At Elm Cottage he frequently enjoyed the society of his friends—Maclise, Landseer, Ainsworth, Talfourd, and the rest—many of whom joined in athletic competitions organized by their energetic host in the extensive grounds, among other frivolities being a balloon club for children, of which Forster was elected president on condition that he supplied all the balloons. Elm Cottage (Lodge) is now a school, screened from the public road by a high wooden fence and a barrier of elm-trees; it is a heavy-looking structure, roofed with red tiles, and at the rear is Sudbrook Lane. The novelist’s first country home, however, was at No. 4, Ailsa Park Villas, Twickenham, still standing in the Isleworth Road,[29] near St. Margaret’s railway-station, described in a recent issue of the Richmond and Twickenham Times as “a building on regular lines, shut in from the world by a plenitude of trees, silent and quiet, an ideal cottage for a mind seeking rest and repose;” not a picturesque edifice by any means, but having a quaint entablature with a circular window in the centre thereof, the house having since undergone little or no change, except, perhaps, in the enlargement of the balcony over the main entrance. There are several references in Dickens’s early letters to this region of the Thames Valley (to the Star and Garter, at Richmond, Eel Pie Island, etc.), and much local colouring is employed in certain of his novels—“Nicholas Nickleby,” “Little Dorrit,” and especially in “Oliver Twist.”[29] It is interesting to know that the Old Coach and Horses at Isleworth, where Sikes and Oliver halted during the burglary expedition to Chertsey, remains almost intact to this day, opposite Syon Lane, and contiguous to Syon House, the residence of that popular writer of fiction, Mr. George Manville Fenn.[29]

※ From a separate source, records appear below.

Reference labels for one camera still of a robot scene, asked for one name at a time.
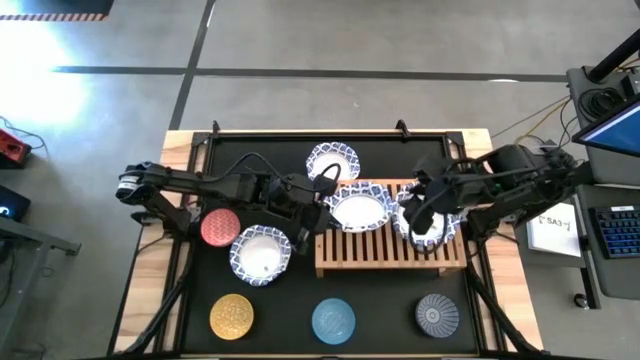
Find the blue white striped bowl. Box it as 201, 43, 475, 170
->
414, 293, 461, 339

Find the red patterned bowl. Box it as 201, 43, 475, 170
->
199, 207, 242, 249

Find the black electronic device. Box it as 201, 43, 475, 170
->
0, 184, 32, 222

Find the monitor with blue screen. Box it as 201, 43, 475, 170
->
572, 93, 640, 159

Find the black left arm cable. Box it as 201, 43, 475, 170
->
197, 151, 326, 194

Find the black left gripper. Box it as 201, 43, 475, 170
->
272, 172, 337, 257

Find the gray metal desk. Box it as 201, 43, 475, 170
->
0, 214, 82, 360

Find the black pole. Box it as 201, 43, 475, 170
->
587, 28, 640, 84

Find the mat with hazard stripe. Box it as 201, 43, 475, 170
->
0, 0, 115, 22

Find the coiled black cable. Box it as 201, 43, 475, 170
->
578, 87, 625, 120

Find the white paper sign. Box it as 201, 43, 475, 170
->
526, 201, 582, 258

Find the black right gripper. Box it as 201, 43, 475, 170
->
402, 153, 471, 237

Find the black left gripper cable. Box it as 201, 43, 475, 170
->
317, 163, 343, 197

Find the blue patterned paper bowl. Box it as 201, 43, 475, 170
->
392, 183, 464, 251
305, 141, 362, 182
323, 180, 396, 234
228, 224, 293, 288

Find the yellow patterned bowl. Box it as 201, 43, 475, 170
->
209, 293, 255, 342

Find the slatted wooden shelf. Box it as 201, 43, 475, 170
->
314, 178, 469, 279

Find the black metal table frame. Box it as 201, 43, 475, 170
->
107, 119, 546, 360

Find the red box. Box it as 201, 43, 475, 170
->
0, 128, 32, 170

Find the yellow cable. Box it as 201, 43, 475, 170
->
492, 94, 572, 146

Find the gray equipment cart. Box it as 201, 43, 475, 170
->
566, 64, 640, 302

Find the light blue plate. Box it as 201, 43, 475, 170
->
311, 297, 358, 346

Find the black keyboard blue backlight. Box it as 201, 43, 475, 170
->
588, 204, 640, 260

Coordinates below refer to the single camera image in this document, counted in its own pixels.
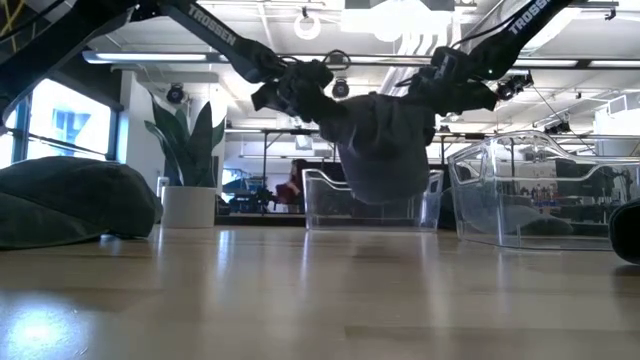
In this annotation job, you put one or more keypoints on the black ceiling camera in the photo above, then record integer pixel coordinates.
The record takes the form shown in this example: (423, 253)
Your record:
(512, 86)

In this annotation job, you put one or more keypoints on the long ceiling light bar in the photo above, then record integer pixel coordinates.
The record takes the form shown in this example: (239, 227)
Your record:
(150, 57)

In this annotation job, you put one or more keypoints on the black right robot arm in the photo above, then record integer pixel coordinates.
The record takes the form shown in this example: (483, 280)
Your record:
(520, 25)

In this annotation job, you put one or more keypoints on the white plant pot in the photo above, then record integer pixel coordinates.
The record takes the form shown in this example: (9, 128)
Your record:
(188, 207)

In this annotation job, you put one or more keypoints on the green snake plant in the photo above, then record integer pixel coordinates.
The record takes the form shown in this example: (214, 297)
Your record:
(192, 150)

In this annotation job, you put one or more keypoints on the black desk frame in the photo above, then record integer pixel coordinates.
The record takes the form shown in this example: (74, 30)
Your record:
(265, 150)

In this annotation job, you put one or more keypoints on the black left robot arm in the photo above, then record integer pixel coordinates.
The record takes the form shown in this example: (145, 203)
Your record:
(220, 30)

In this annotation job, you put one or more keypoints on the black ceiling spotlight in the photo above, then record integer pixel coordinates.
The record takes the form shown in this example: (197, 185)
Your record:
(340, 89)
(175, 94)

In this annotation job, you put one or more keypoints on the window with dark frame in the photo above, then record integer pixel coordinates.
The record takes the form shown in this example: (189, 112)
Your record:
(65, 122)

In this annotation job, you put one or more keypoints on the small clear plastic bin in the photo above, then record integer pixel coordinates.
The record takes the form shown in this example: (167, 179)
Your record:
(325, 210)

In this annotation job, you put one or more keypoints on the grey baseball cap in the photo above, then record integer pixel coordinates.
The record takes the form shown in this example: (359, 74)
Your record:
(382, 155)

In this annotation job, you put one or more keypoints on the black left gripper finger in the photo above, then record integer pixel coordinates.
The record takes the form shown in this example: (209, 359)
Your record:
(330, 110)

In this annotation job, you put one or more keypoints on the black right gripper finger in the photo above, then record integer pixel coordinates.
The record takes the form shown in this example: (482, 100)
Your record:
(417, 102)

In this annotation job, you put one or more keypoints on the dark green baseball cap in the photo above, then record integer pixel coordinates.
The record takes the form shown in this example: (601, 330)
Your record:
(627, 230)
(70, 200)

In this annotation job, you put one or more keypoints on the large clear plastic bin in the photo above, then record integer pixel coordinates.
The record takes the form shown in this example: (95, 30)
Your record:
(500, 190)

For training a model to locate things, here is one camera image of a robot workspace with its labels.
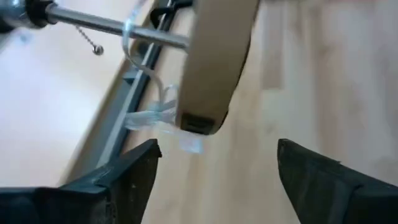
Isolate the wooden base metal pole lamp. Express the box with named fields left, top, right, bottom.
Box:
left=0, top=0, right=261, bottom=137

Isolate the clear lamp power cord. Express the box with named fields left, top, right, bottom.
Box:
left=121, top=0, right=205, bottom=156

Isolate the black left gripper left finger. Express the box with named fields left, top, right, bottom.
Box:
left=0, top=138, right=163, bottom=224

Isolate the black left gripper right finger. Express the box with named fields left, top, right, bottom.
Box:
left=277, top=138, right=398, bottom=224

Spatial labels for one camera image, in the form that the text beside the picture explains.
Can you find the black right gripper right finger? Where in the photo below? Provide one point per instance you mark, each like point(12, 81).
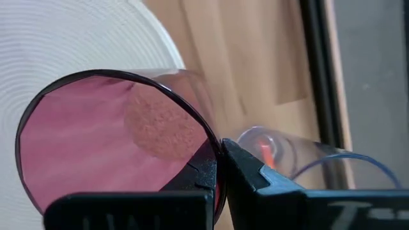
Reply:
point(287, 211)

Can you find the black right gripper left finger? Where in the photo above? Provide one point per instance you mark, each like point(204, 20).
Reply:
point(128, 211)

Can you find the pink faceted plastic tumbler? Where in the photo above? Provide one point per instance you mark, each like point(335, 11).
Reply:
point(96, 143)

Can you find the clear purple plastic tumbler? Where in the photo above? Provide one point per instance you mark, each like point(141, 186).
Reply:
point(303, 150)

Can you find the white woven round placemat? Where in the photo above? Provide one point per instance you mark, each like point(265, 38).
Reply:
point(64, 38)

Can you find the black aluminium rig frame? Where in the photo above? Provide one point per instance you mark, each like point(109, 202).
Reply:
point(319, 80)

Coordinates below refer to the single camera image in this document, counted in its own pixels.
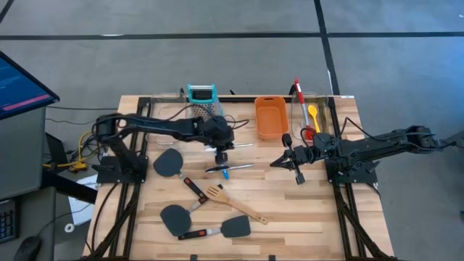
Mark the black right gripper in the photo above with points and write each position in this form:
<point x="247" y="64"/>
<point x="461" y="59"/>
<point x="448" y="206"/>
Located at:
<point x="304" y="154"/>

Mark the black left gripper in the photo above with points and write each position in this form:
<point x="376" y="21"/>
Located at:
<point x="217" y="134"/>

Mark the blue silicone spoon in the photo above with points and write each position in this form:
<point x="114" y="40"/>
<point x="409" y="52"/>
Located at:
<point x="225" y="175"/>

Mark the yellow silicone spoon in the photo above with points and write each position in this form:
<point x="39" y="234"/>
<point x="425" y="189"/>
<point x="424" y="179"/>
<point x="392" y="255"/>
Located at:
<point x="312" y="109"/>

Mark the wooden slotted spatula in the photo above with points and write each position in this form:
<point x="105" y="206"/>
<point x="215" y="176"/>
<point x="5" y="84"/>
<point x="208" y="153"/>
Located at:
<point x="217" y="194"/>

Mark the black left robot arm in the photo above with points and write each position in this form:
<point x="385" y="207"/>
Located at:
<point x="152" y="125"/>

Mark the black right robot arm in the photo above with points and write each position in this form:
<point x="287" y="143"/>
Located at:
<point x="380" y="145"/>

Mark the clear plastic bin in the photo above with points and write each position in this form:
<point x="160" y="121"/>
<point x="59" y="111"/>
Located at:
<point x="295" y="123"/>
<point x="163" y="105"/>

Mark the teal steel box grater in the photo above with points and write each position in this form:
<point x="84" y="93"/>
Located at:
<point x="201" y="94"/>

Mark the orange plastic bin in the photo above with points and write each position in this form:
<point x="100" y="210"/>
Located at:
<point x="270" y="119"/>

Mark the black cart leg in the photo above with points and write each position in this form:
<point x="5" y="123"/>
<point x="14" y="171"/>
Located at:
<point x="69" y="186"/>

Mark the white paper sheet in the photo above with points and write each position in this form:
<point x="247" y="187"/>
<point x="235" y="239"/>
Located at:
<point x="81" y="214"/>

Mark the dark gray floor stand leg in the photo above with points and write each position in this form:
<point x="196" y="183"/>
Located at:
<point x="455" y="139"/>

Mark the white tape roll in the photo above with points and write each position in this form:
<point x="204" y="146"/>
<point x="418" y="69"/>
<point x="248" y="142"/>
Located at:
<point x="66" y="228"/>

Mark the computer monitor with blue screen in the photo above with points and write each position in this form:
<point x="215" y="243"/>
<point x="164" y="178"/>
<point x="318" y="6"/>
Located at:
<point x="18" y="90"/>

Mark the black computer mouse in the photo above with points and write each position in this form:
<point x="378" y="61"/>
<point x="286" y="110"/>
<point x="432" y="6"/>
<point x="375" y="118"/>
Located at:
<point x="27" y="250"/>

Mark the black keyboard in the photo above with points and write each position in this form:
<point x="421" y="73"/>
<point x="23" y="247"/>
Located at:
<point x="7" y="224"/>

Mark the black aluminium table frame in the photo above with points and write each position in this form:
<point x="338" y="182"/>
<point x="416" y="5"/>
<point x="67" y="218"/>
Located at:
<point x="239" y="98"/>

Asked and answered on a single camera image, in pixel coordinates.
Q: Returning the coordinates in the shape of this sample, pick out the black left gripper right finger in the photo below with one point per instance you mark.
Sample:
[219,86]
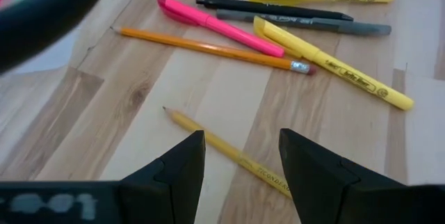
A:
[316,182]

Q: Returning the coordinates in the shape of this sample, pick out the grey pen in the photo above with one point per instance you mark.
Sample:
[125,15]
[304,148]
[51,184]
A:
[347,26]

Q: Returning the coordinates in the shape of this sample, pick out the short black pen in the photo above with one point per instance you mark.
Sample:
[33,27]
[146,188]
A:
[271,8]

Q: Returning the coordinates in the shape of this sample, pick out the yellow pencil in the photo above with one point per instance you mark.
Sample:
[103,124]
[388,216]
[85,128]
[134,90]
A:
[222,145]

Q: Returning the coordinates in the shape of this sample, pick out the orange pencil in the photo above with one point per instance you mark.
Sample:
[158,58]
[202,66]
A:
[208,48]

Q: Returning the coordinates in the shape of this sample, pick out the pink highlighter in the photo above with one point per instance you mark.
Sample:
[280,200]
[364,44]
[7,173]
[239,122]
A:
[226,27]

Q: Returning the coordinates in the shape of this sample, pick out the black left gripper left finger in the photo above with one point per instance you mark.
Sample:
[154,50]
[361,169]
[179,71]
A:
[174,189]

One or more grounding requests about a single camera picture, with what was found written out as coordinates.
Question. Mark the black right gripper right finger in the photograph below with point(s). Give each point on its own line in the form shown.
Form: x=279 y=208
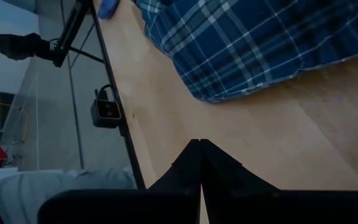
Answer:
x=225 y=177

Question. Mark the black frame strut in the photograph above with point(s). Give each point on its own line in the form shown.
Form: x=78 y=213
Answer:
x=68 y=34

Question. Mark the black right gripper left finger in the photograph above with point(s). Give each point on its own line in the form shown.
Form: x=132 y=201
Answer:
x=186 y=174

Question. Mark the white fabric pile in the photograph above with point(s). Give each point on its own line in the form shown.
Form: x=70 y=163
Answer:
x=57 y=189

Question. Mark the black table-level camera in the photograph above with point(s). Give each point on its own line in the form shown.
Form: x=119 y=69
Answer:
x=106 y=112

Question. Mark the blue plaid shirt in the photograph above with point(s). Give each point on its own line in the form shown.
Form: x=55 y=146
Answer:
x=244 y=40

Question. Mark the thin grey pole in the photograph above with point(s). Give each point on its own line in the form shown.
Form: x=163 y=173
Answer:
x=73 y=102

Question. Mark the clear acrylic panel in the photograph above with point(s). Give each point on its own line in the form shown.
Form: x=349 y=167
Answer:
x=26 y=124

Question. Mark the black table edge rail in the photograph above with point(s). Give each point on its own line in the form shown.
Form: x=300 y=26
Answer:
x=117 y=102

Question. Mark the blue cloth piece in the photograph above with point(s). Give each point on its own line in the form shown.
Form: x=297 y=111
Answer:
x=107 y=8

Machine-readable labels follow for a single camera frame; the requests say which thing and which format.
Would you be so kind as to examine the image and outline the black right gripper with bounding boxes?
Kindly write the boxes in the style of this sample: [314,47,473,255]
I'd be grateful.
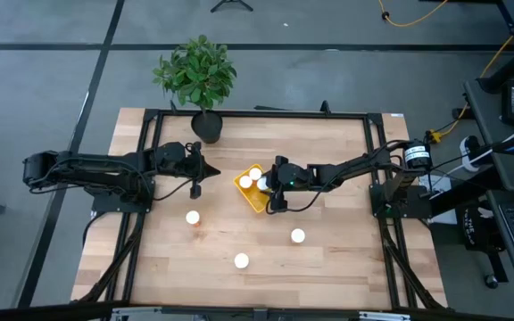
[267,155,312,213]

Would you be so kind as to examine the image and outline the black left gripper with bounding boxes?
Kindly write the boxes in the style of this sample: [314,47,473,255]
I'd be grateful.
[178,141,222,201]

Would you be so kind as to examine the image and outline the yellow plastic basket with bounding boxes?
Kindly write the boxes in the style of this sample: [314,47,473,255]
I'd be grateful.
[233,163,278,214]

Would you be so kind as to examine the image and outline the green potted plant black pot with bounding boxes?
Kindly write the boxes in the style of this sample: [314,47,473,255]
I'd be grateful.
[152,34,238,144]

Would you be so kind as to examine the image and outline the black tripod legs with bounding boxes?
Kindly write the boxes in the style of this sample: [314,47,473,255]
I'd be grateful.
[210,0,254,13]

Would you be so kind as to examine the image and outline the white paper sheet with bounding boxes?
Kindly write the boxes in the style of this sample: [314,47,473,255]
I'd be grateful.
[417,173,460,226]

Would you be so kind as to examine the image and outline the person's foot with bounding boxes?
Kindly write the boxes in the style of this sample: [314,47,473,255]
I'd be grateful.
[459,135,484,174]

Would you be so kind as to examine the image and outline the black bag white lettering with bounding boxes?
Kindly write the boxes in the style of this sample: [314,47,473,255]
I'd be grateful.
[455,203,493,251]

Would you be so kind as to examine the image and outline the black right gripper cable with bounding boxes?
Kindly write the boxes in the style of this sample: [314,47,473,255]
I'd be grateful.
[265,176,345,216]

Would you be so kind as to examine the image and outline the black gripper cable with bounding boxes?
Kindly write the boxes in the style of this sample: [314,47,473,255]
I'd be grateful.
[265,176,345,216]
[152,176,195,202]

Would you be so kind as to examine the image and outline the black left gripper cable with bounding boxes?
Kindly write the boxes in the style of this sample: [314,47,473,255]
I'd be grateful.
[152,176,195,202]

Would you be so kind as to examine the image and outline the black aluminium table frame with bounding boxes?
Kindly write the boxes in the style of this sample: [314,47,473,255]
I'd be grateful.
[78,100,446,311]

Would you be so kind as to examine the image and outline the black overhead mount bar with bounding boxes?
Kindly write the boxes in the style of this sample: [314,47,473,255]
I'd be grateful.
[0,301,514,321]

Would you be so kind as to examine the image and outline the yellow cable with black plug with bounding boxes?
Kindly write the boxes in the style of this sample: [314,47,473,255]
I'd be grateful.
[377,0,450,29]

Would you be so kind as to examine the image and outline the long yellow extension cable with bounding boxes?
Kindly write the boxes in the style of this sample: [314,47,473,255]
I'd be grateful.
[428,8,514,144]

It was during the Doughty Street days that Dickens, in order to relieve the mental tension, indulged in many enjoyable jaunts into the country with Forster, these acting as a stimulant to fresh exertion. He either rode on horseback or walked to such outlying districts as Hampstead, Barnet, or Richmond, his favourite haunt in the northern suburb being Jack Straw’s Castle on the Heath, famous also for its associations with Thackeray, Du Maurier, and Lord Leighton, and commemorated a generation before by Washington Irving in his “Tales of a Traveller.” Here the Dickens traditions are still cherished, a small upper apartment in front being pointed out as the bedroom which he occasionally occupied. “I knows a good ’ous there,” he said to Forster when imploring his companionship on a bout to Hampstead, “where we can have a red-hot chop for dinner and a glass of wine”; and the notification resulted in many happy meetings there in the coming years.[30] A writer in the Daily Graphic (July 18, 1903) avers that Hampstead possesses other Dickensian associations—that the novelist had lodgings at Wylde’s Farm, and, it is said, wrote some chapters of “Bleak House” in the picturesque cottage, which, with the farmhouse and land, it is proposed to acquire for the use and enjoyment of the public. Wylde’s Farm is situated on the north-west boundary of Hampstead Heath, close to North End, Hampstead; it formerly consisted of two farms, one known as Collins’s and the other as Tooley’s, and it was at Collins’s that John Linnell, the artist, lived for some years, and there welcomed, as visitors, William Blake, Mulready, Flaxman, George Morland, and others distinguished in Art and Literature.